- Directed by: Ossama Mohammed Wiam Simav Bedirxan
- Written by: Wiam Simav Bedirxan Ossama Mohammed
- Produced by: Orwa Nyrabia Serge Lalou Camille Laemlé Diana El Jeiroudi
- Cinematography: Wiam Simav Bedirxan
- Edited by: Maisoun Asaad
- Music by: Noma Omran
- Production companies: Les Films d'ici Proaction Film
- Release date: 16 May 2014 (Cannes);
- Running time: 92 minutes
- Country: Syria
- Language: Arabic

= Silvered Water, Syria Self-Portrait =

Silvered Water, Syria Self-Portrait (ماء الفضة, Eau argentée, Syrie autoportrait) is a Syrian documentary film about the Syrian Civil War, directed by Ossama Mohammed and Wiam Simav Bedirxan. The film premiered in the Special Screenings section of the 2014 Cannes Film Festival.

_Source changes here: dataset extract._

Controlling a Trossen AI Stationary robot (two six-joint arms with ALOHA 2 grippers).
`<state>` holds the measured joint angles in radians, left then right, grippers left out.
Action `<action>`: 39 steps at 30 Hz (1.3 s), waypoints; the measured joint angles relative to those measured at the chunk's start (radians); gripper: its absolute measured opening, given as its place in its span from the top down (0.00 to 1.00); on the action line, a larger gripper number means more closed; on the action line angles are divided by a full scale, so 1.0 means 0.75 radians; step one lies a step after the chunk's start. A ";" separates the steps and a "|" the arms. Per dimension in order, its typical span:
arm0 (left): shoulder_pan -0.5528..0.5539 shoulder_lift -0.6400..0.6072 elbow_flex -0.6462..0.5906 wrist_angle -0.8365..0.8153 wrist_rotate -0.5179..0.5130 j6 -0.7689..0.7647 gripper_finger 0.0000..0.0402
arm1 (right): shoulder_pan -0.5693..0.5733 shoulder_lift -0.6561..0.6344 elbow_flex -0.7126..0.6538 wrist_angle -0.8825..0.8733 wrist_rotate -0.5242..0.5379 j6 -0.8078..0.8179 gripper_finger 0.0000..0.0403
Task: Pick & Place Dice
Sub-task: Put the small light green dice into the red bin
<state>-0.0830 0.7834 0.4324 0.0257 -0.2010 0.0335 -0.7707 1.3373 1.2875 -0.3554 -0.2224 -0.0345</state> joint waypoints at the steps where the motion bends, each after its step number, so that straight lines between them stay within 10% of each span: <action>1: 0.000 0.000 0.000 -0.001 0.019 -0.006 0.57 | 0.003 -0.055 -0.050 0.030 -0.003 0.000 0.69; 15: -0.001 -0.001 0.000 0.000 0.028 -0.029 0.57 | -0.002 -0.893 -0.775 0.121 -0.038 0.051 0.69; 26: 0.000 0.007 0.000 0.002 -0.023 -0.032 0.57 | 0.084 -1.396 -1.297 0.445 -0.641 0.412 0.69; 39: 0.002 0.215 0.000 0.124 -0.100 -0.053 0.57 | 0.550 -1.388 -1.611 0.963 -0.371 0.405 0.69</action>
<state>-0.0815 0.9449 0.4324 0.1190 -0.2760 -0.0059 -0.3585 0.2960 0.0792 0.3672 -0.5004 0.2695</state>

Shot by a reported “1,001 Syrians,” according to the filmmakers, Silvered Water, Syria Self-Portrait impressionistically documents the destruction and atrocities of the civil war through a combination of eye-witness accounts shot on mobile phones and posted to the internet, and footage shot by Bedirxan during the siege of Homs. Bedirxan, an elementary school teacher in Homs, had contacted Mohammed online to ask him what he would film, if he was there. Mohammed, working in forced exile in Paris, is tormented by feelings of cowardice as he witnesses the horrors from afar, and the self-reflexive film also chronicles how he is haunted in this dreams by a Syrian boy once shot to death for snatching his camera on the street.

The documentary includes some scenes of atrocities that Mohammed believes could only have been filmed by members of the Syrian government security forces. Mohammed and Bedirxan only met in person for the first time when she was able to escape Homs and attend the world premiere in France.